Abstract

The purpose of this retrospective study was to evaluate the 5-year clinical performance and failure rate of single- or multiple-unit zirconia-based crowns. A total of 148 patients (39 men and 109 women, mean age: 46.9 ± 10.6 years) treated in university and private practices with 618 single- or multiple-unit zirconia-based (Lava) crowns made on natural teeth from January 2007 to December 2008 were included. Two hundred fifty-nine anterior and 359 posterior crowns were examined. A core and/or veneer fracture that required replacement of the restoration was considered to be a failure.
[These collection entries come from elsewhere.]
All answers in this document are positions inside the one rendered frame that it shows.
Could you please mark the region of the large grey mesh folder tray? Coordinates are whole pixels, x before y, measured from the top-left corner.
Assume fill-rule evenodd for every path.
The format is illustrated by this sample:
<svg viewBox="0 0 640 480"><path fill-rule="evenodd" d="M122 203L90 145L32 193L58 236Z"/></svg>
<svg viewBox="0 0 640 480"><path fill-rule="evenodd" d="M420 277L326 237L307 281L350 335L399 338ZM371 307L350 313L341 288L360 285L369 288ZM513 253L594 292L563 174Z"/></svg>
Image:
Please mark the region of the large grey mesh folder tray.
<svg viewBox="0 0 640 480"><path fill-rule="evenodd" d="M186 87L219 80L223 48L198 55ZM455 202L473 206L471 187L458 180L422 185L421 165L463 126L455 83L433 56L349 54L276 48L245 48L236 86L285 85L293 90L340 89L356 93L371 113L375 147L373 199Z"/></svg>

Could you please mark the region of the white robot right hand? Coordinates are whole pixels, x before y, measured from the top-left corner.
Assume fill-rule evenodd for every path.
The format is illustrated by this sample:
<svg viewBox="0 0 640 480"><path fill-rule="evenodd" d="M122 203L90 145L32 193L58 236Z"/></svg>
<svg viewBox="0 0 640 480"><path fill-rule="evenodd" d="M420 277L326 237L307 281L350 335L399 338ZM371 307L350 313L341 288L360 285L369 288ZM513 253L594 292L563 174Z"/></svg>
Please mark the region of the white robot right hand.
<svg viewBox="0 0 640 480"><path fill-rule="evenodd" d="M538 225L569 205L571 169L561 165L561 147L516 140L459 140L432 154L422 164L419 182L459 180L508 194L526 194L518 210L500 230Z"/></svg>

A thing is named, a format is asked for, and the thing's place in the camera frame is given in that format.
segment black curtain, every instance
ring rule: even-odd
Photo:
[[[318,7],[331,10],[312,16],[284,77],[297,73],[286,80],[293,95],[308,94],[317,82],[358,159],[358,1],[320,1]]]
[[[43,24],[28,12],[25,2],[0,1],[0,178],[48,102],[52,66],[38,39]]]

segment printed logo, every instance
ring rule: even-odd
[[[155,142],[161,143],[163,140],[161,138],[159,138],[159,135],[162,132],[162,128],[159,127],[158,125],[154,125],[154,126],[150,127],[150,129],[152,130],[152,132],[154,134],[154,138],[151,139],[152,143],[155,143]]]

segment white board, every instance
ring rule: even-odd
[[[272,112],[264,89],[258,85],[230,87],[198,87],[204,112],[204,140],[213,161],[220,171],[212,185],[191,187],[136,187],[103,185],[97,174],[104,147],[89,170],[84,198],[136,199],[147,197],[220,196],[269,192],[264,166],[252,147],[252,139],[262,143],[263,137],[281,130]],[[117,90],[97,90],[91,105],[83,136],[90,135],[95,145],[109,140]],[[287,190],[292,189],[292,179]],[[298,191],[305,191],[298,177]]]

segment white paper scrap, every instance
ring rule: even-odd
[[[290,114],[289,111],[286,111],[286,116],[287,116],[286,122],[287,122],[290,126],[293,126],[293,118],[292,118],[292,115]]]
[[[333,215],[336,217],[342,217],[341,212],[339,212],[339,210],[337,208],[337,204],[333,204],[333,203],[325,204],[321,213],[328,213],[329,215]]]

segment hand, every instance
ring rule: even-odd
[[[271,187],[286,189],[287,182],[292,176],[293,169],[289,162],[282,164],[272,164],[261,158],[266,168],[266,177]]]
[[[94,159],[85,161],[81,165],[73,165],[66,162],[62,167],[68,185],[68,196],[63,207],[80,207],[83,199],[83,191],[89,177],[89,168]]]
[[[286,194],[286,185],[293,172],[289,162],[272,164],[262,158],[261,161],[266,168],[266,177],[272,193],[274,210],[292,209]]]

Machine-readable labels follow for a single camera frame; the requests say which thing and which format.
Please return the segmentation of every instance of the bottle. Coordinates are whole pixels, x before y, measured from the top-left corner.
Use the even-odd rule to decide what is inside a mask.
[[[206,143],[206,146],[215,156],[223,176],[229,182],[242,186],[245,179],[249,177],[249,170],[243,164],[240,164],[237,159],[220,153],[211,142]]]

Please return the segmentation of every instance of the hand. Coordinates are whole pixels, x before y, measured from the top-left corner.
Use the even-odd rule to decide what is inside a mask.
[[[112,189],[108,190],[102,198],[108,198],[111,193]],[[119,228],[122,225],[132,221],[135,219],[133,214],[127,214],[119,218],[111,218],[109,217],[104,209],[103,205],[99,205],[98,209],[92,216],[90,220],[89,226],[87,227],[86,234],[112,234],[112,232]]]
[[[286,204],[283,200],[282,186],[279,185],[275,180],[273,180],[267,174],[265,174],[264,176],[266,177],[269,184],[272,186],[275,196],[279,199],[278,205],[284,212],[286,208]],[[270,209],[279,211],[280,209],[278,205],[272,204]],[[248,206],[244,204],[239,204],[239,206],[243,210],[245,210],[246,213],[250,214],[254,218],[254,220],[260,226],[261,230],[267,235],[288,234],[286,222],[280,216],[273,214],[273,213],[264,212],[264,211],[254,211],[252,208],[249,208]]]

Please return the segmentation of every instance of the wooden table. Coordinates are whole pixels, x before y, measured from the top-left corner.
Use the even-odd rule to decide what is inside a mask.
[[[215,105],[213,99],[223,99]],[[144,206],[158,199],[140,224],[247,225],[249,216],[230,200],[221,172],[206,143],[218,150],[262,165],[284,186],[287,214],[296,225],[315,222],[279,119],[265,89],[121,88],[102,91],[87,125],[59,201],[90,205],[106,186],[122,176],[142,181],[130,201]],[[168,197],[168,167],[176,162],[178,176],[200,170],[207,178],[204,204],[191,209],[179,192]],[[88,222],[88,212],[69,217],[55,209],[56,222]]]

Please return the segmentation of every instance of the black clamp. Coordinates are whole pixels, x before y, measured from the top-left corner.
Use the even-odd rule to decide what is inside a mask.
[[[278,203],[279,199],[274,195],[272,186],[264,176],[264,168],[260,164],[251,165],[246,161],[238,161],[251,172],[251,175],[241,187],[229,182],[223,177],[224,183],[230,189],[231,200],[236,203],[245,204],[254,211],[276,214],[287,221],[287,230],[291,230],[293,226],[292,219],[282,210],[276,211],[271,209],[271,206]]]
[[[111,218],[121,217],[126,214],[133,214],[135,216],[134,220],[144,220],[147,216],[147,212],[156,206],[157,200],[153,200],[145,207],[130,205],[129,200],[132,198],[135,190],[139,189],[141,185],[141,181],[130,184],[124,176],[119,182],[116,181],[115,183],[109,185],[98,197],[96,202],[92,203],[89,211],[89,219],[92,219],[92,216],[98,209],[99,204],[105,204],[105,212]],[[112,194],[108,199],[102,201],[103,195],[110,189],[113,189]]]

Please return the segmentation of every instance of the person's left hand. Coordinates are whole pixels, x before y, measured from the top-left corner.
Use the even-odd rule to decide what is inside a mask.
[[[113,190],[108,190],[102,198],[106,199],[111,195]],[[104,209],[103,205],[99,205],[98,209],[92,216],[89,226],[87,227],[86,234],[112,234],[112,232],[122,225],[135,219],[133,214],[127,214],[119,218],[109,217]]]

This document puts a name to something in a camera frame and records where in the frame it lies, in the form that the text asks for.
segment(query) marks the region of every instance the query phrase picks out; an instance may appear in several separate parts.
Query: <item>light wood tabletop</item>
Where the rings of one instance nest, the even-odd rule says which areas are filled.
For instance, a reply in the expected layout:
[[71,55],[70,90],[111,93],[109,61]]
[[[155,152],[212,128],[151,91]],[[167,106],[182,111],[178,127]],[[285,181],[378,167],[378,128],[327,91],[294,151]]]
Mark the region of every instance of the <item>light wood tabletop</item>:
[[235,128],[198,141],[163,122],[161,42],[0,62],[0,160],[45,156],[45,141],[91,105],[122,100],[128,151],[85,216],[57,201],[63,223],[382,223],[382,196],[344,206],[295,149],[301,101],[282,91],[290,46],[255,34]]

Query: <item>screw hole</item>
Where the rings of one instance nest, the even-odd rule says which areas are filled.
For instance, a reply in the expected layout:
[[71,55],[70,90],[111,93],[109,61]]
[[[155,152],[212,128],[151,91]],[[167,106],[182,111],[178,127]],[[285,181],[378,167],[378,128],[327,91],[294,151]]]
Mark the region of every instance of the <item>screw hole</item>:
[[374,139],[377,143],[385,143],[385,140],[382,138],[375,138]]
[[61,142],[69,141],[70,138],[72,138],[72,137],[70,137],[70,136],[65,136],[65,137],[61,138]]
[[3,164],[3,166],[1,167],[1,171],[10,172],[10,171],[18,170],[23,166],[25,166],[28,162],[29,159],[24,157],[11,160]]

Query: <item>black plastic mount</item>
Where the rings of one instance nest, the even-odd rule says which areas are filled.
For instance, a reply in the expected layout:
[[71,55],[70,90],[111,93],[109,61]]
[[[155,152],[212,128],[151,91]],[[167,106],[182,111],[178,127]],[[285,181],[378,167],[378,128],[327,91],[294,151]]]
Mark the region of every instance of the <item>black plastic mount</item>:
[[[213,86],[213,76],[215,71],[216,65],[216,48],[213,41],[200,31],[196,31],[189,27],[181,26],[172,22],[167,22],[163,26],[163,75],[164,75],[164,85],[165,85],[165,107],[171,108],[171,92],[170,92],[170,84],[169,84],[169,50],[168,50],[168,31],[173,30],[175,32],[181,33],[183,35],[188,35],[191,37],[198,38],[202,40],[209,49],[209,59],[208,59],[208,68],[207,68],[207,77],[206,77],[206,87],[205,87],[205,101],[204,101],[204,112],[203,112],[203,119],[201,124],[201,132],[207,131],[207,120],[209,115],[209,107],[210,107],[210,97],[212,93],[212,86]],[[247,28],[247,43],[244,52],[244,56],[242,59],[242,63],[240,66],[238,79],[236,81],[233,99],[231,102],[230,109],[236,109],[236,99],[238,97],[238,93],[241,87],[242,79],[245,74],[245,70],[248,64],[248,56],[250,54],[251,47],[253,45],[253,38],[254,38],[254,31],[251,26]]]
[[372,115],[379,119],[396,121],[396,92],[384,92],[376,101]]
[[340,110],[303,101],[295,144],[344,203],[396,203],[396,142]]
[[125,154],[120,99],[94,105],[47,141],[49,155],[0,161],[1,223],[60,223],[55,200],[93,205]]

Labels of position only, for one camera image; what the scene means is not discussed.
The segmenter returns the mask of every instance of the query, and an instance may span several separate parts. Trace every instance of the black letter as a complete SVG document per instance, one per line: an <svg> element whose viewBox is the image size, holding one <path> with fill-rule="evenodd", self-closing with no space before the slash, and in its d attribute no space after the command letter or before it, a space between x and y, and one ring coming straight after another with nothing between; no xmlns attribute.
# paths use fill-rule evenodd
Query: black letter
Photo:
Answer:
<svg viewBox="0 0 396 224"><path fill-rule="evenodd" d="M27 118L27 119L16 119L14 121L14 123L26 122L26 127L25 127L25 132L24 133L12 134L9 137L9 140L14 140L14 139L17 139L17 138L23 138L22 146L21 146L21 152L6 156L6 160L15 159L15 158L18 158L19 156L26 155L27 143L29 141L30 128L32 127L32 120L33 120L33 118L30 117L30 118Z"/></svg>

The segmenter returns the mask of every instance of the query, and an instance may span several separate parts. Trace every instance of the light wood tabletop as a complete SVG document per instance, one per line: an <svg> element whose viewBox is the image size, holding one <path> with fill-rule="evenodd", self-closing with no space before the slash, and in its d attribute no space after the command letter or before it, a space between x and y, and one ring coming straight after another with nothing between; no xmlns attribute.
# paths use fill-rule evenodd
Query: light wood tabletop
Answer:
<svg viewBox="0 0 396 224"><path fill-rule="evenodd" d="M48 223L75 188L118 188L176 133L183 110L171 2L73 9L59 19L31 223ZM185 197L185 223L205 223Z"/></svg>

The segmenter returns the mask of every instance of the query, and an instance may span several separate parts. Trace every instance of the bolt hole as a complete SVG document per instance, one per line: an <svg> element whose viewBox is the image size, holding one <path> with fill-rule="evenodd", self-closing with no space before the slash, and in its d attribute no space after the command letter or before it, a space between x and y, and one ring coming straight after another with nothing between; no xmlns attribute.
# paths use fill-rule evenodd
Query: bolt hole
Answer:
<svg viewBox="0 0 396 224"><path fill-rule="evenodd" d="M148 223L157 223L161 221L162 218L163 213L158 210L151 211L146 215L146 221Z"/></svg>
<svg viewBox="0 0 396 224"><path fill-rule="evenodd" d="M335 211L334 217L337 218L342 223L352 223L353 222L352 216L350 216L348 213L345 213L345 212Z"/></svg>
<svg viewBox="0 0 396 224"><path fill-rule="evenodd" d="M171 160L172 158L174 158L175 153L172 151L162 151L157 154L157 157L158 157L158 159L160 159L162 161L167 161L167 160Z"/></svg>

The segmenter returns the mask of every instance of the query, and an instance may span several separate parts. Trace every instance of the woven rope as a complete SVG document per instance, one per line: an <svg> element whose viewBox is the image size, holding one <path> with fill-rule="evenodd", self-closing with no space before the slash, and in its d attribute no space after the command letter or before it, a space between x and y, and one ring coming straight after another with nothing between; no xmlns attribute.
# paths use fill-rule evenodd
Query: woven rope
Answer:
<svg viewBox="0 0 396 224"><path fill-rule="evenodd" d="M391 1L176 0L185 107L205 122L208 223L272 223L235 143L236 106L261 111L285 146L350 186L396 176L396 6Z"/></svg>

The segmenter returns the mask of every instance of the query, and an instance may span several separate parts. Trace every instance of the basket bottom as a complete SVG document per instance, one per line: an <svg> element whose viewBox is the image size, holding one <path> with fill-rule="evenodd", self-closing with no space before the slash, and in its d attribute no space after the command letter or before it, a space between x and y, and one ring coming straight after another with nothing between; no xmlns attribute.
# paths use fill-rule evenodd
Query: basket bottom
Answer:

The cumulative survival rate (CSR) was described with Kaplan-Meier survival functions. The crowns replaced for other reasons were deemed lost to follow-up, and esthetic, functional, and biologic complications were rated. At the 5-year follow-up, no zirconia core fractures were observed. Twelve veneer fractures that required crown replacement were detected. The CSR was 98.1%. There was a statistically significant difference between survival of the anterior and posterior restorations (P < .001). In total, 116 crowns experienced biologic and technical complications. The most common complications were smooth veneer fracture (4, 0.6%), loss of retention (7, 1%), staining because of smoking (24, 4%), and gingival recession (48, 8%). According to the 5-year CSR (98.1%) observed in this study, zirconia-based single or multiple crowns may be considered an acceptable treatment modality for the replacement of anterior and posterior teeth. RESULTS from the current study should be supported by additional randomized clinical trials.